“HATCHET III” (Movie Review)
BJ McDonnell never had a chance. From the beginning, HATCHET III is a film at odds with itself. Opening in the closing moments of the painful HATCHET II, Marybeth (Danielle Harris) finds herself in the throes of bloodthirsty frenzy. With Victor Crowley’s scalp in hand, she begins a long walk through the swamp. Seemingly shot on location, it’s here that camera operator-turned-director McDonnell attempts to add to the saga of Victor Crowley, namely by employing actual visual atmosphere. Marybeth wanders, traumatized, through the picturesque region. On mute, you might think these films were progressing.
But as the rest of HATCHET III makes abundantly clear, each attempt at a visually engaging story is offset by sonic nightmare, and almost immediately does the film roll over and give way to exactly what you’d expect. Marybeth’s long walk comes accompanied by a gratingly goofy Gwar song. It’s in spirit with the preceding films, but not what’s right in front of you. As the opening titles wrap up, they naturally finish with the director credit over black. Literally the first person we see after however is writer, producer and series creator Adam Green. It’s hard to ignore as a throwaway joke, considering what follows is almost numbingly more of the same.
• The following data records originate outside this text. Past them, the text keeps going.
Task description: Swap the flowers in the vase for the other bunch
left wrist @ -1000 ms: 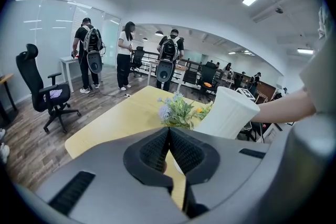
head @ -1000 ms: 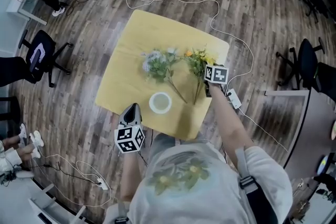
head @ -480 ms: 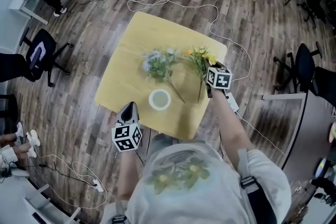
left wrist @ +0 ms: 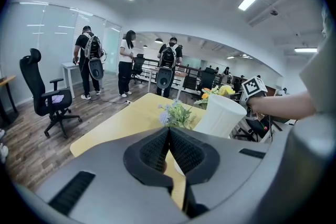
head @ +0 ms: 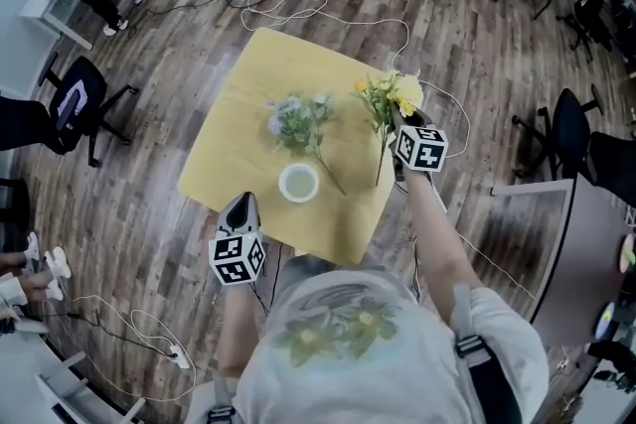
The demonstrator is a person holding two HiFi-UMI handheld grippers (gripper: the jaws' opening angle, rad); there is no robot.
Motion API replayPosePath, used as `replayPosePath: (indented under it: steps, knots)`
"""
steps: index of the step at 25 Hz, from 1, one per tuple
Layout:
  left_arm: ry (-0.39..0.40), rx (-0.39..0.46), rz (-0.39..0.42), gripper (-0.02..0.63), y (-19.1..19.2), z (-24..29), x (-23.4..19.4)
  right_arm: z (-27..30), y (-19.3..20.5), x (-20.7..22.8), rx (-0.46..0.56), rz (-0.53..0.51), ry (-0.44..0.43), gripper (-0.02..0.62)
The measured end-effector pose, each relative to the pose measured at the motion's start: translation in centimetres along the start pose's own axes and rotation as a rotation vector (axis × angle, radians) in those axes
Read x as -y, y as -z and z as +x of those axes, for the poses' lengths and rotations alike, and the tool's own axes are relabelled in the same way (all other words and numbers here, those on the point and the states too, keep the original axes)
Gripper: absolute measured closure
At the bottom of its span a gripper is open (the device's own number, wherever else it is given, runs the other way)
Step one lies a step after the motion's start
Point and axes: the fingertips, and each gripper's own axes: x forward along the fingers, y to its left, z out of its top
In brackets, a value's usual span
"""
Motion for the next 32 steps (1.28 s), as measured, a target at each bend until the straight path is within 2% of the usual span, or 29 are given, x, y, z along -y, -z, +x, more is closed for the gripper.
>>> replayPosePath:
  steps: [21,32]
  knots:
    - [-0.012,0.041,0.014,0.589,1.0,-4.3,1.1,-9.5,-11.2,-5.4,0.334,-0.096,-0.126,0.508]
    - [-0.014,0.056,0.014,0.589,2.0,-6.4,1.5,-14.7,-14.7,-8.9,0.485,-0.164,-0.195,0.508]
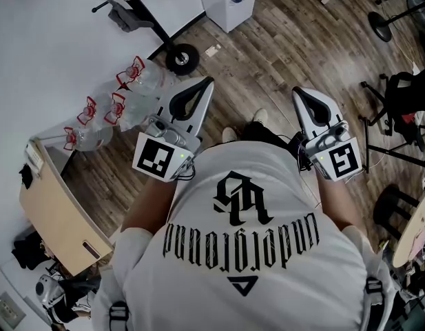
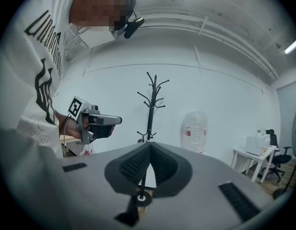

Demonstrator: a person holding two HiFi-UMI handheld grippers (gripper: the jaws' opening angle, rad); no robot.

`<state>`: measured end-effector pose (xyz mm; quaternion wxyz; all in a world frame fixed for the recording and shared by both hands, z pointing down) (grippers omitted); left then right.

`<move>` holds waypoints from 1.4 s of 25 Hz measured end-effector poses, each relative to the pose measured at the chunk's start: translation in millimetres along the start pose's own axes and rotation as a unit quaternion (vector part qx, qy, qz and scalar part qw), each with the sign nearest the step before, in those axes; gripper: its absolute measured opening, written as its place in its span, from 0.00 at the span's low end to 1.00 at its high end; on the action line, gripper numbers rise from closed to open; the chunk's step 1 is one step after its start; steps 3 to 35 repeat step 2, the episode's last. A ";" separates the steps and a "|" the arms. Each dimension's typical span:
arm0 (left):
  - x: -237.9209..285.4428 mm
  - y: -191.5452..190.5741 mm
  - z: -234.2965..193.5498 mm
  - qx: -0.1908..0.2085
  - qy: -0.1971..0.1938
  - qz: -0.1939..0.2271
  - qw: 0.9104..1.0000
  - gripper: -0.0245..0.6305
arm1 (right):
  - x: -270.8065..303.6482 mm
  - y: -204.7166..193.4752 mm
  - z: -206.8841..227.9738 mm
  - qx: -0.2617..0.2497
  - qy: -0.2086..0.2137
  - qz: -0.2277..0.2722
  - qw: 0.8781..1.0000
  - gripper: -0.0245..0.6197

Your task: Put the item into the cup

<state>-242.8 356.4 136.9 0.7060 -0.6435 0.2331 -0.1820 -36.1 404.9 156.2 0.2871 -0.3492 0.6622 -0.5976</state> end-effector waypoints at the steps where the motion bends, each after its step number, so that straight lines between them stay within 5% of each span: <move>1: -0.9 -0.1 0.0 0.000 0.000 0.001 1.000 0.05 | -0.5 -0.5 -0.5 0.000 -0.001 0.000 1.000 0.05; 35: -1.9 -0.3 0.0 0.000 -0.001 0.001 1.000 0.05 | -0.9 -1.0 -0.9 0.000 -0.001 0.000 1.000 0.05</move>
Point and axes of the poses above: the fingertips, and each gripper's own axes: x forward along the fingers, z to its right, y out of its top, the point moved 4 cm from there along -x, backward along the fingers, and after that the axes turned 3 degrees about z, right-handed, at the moved point
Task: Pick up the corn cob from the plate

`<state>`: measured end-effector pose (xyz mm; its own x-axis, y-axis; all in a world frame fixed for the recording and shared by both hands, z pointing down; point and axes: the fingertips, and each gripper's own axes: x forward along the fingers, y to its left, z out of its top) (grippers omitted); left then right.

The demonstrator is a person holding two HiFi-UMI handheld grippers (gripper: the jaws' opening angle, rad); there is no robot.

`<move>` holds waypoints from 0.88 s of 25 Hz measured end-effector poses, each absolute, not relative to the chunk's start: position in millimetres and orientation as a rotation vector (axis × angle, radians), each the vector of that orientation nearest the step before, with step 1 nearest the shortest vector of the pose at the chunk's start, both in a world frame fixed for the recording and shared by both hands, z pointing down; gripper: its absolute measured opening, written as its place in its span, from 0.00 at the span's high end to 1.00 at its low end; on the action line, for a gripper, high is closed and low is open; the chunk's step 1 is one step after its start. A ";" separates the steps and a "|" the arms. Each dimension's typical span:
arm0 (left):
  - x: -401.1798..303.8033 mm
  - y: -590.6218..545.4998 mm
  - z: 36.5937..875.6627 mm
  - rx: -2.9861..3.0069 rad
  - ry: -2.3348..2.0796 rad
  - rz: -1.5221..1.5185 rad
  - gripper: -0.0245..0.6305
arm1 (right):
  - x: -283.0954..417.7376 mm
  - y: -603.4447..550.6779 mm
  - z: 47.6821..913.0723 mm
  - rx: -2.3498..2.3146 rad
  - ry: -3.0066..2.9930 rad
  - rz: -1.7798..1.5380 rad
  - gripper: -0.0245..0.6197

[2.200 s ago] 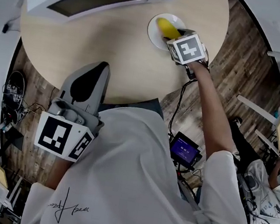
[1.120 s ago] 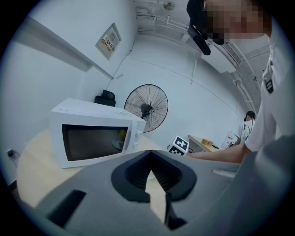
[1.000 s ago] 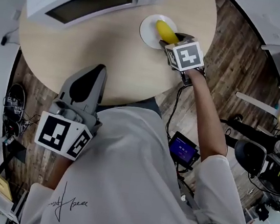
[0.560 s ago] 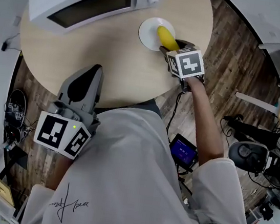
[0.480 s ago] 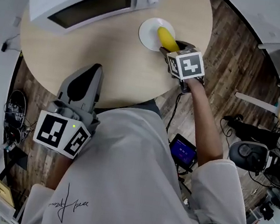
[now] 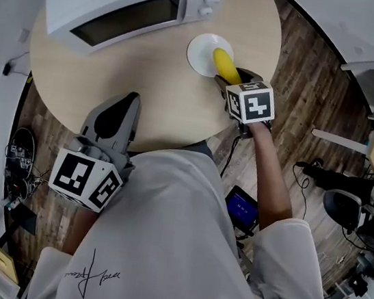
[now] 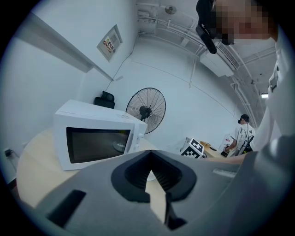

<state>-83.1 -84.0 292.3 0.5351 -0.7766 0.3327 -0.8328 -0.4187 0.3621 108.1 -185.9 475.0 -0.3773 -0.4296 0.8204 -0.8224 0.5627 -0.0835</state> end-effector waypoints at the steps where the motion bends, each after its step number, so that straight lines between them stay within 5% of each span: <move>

Marybeth has trekked all the way to a local police station, apparently just to declare her victory over the repeating swamp ghost in public. The announcements of “I killed him,” and “they’re all dead,” land her in a cell though, and through such we’re introduced to this film’s slaughter. Led by GREMLINS’ Zach Galligan as local sheriff Fowler, the cast includes Derek Mears as the commander of local SWAT, Sean Whalen and Parry Shen as part of a cleanup team to attend to the previous films’ massacre, Caroline Williams as “journalist who facilitates exposition” and Robert Diago DoQui as the only African-American character Green cares to write.
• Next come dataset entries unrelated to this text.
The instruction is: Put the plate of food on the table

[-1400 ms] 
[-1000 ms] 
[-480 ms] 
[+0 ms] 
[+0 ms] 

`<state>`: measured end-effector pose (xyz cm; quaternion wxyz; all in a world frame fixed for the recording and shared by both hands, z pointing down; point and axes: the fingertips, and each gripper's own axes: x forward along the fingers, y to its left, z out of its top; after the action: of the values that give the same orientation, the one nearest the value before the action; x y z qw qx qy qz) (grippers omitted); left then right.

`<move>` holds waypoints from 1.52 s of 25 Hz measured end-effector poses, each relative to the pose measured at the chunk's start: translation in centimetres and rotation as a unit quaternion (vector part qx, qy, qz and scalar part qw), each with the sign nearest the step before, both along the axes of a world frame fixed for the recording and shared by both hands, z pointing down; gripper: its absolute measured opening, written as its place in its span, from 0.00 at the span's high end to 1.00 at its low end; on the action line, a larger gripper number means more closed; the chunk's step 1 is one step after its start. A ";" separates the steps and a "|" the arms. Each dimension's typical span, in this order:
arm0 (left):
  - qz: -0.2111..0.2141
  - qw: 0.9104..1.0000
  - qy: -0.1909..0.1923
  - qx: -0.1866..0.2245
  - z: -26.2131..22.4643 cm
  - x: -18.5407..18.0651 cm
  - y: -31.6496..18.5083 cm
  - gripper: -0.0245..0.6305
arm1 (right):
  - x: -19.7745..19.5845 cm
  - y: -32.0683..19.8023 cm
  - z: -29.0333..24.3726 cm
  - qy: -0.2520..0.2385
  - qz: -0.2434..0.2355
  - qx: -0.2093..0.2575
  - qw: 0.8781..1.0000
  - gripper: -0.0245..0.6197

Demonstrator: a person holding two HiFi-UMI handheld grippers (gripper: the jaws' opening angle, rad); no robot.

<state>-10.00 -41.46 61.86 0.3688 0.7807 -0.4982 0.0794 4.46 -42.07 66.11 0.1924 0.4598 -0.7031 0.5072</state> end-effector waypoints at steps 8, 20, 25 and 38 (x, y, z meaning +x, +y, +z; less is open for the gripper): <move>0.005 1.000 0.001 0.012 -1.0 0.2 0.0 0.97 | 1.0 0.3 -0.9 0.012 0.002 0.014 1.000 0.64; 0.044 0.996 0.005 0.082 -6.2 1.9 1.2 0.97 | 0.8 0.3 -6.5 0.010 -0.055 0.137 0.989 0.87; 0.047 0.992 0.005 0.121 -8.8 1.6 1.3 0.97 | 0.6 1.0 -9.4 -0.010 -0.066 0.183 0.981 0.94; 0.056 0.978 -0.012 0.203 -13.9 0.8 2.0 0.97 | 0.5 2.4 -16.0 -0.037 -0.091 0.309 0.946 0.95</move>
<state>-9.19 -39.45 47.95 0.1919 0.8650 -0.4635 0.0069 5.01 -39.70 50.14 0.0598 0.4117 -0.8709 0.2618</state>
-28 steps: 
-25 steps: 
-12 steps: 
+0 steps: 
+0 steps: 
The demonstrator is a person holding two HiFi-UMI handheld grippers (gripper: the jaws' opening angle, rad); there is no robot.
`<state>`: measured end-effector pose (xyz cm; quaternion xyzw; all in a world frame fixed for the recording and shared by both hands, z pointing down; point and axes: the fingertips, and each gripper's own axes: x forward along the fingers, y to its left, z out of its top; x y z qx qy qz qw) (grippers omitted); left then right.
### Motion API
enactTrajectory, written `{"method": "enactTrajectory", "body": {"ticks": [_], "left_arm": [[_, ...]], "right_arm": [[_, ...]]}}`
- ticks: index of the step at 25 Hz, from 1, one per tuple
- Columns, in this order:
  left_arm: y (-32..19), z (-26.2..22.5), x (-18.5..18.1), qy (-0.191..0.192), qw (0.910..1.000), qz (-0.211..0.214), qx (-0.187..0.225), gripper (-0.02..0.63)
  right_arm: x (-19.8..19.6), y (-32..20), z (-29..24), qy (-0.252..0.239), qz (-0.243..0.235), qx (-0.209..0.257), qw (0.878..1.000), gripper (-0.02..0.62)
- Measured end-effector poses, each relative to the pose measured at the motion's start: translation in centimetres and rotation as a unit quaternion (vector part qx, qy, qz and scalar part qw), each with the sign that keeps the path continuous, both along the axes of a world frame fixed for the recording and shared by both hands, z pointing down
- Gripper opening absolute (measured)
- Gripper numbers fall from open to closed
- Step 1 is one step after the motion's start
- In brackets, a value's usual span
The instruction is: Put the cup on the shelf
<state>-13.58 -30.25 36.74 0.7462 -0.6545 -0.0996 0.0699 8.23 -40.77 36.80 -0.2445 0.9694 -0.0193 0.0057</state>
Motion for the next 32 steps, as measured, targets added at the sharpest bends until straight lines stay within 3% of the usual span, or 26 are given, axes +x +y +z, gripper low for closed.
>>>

The latter two are significant. Much of HATCHET III follows the same formula of splatter-heavy kills followed by ten minutes of walking and talking; rinse, repeat. As usual, much of the dialogue in between the bursts of silly hyper-violence (even when larger action beats are attempted, they devolve into Crowley ripping someone’s head open again) alternate between Victor Crowley back-story, character back-story and attempted, but unfunny banter. It would all be standard issue, and mostly just inane, if it weren’t for the journey of Williams, DoQui and Danielle Harris. Here’s where the film becomes outright problematic.
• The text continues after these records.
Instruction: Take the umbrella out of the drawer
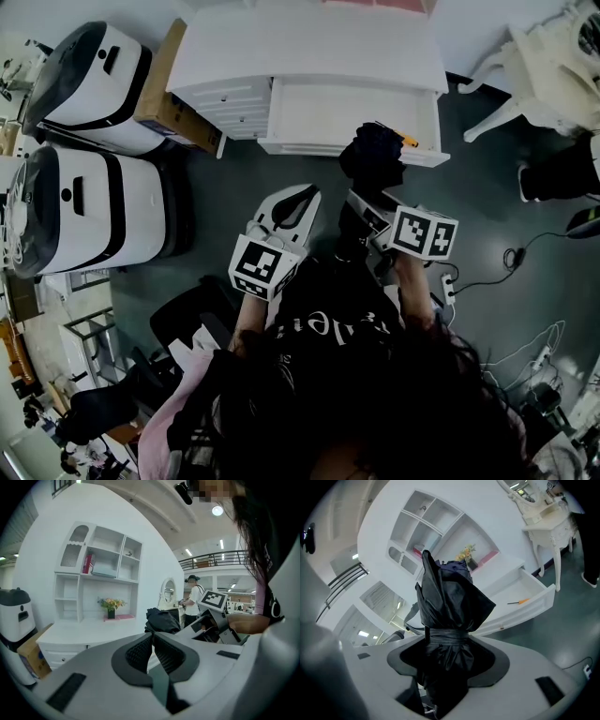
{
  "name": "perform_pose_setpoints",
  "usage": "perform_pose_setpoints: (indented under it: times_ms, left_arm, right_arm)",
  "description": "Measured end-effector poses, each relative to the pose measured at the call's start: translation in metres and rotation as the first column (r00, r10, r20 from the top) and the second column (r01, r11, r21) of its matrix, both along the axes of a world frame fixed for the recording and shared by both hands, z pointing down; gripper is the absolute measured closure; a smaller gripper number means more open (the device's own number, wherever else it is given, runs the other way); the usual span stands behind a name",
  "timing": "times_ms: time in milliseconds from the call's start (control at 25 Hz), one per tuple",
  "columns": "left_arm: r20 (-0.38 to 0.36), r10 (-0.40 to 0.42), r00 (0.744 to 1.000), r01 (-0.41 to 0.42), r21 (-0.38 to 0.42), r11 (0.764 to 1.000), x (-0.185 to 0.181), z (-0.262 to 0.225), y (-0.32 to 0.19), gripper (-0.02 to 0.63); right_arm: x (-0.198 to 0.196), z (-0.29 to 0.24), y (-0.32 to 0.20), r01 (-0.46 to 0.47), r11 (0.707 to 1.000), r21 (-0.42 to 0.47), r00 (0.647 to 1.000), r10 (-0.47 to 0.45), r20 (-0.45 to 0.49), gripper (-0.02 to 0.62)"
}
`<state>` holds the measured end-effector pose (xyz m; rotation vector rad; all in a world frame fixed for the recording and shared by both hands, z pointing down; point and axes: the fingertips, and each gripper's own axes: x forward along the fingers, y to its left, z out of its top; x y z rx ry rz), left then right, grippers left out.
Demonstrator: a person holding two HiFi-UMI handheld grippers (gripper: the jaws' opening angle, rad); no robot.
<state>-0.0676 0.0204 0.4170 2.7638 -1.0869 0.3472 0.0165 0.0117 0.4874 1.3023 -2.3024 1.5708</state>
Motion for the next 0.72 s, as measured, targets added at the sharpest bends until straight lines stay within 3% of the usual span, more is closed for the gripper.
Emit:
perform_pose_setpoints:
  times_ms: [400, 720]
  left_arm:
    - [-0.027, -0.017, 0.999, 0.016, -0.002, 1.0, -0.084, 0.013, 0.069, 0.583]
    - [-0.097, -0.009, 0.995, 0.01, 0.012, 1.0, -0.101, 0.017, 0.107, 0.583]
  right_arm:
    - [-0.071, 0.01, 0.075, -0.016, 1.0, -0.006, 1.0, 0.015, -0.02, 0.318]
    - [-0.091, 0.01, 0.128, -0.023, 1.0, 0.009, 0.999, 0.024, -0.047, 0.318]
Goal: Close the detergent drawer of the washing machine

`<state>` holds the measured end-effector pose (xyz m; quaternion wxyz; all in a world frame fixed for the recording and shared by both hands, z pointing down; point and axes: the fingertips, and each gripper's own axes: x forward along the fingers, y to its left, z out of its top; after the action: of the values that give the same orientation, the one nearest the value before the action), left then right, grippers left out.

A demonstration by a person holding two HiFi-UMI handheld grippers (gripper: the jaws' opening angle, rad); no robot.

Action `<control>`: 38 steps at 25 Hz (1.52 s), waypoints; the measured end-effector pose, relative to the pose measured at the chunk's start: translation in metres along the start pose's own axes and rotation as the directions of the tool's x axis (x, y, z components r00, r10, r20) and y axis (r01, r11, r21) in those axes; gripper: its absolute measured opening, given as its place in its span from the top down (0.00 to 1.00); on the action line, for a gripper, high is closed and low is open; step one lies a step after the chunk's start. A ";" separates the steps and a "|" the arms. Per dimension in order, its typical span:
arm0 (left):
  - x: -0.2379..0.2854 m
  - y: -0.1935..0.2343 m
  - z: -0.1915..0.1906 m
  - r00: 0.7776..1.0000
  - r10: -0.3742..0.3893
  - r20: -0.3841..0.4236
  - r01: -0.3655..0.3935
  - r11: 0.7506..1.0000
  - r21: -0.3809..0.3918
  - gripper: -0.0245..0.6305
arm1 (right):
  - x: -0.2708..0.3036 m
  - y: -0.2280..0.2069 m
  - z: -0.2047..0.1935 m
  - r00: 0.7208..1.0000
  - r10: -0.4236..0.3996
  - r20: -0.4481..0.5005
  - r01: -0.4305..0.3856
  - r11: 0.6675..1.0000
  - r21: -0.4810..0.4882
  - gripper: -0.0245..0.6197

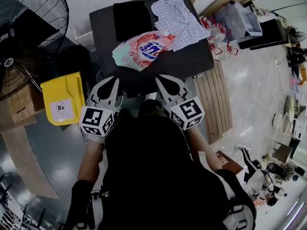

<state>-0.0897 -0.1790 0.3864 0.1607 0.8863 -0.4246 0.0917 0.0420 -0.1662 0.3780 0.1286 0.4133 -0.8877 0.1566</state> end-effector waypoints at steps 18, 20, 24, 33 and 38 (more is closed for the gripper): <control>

Firstly, Caroline Williams’ Amanda is a journalist and believer in Crowley. Mostly thought of as an embarrassment, Amanda is out for vindication. What ensues is a long stretch of Amanda and Marybeth conversing in lockup, then in a car. Green, who clearly knows the makeup of the slasher – both classical and modern – attempts two brief meta jokes throughout. At one point, a character refers to the conceit of all three films as contrived, cut to: the drunk extra that Green plays, making a face. That’s minor, if eye-rolling. Throughout the rest of the film however, more than one character utters some semblance of “you know the story” when referring to the overalls-wearing killer. And while the first step to recovery is admitting the problem, HATCHET III has no interest in following through on the other eleven. An overabundance of over-explanation absolutely plagues the film, bogging down the already unaffecting hack-and-slash scenes.
Secondly, this parallel story — which, despite earlier self-critique, is made up by a new bit of expository subplot — brings Marybeth, Amanda and DoQui’s Deputy Winslow away from the action. In fact, in a film whose major offenses include the worst kind of pandering fan service, heroine Marybeth really doesn’t get much to do at all. In both of these sections of the film (the road trip and more slaughter in the woods), the screenplay ends up utilizing the series’ penchant for tired racial humor. One then culminates in a cameo-gone-wrong scenario that is massively tone deaf, cringe-worthy and downright ugly in its racial unawareness.
That failed racial humor, the self aware digs and even just the “third verse same as the first” nature could amount to a terrible film, but the most sour taste comes from its air of arrogance. The HATCHET films paint themselves as a no-bullshit experience, with even that self-mythologizing “Old School American Horror” tagline of the original boasting that Crowley & Co. will know what horror fans want and/or need. Instead, HATCHET, HATCHET II and now especially HATCHET III are patronizing and banal. They do not push, shock or even entertain. Taking their cues from the worst of a subgenre’s golden age, these films rarely understand what makes FRIDAY THE 13TH PART 2, or even the supernatural and self aware JASON LIVES the best films of that series. This is everything awful about horror pretending to know what’s best.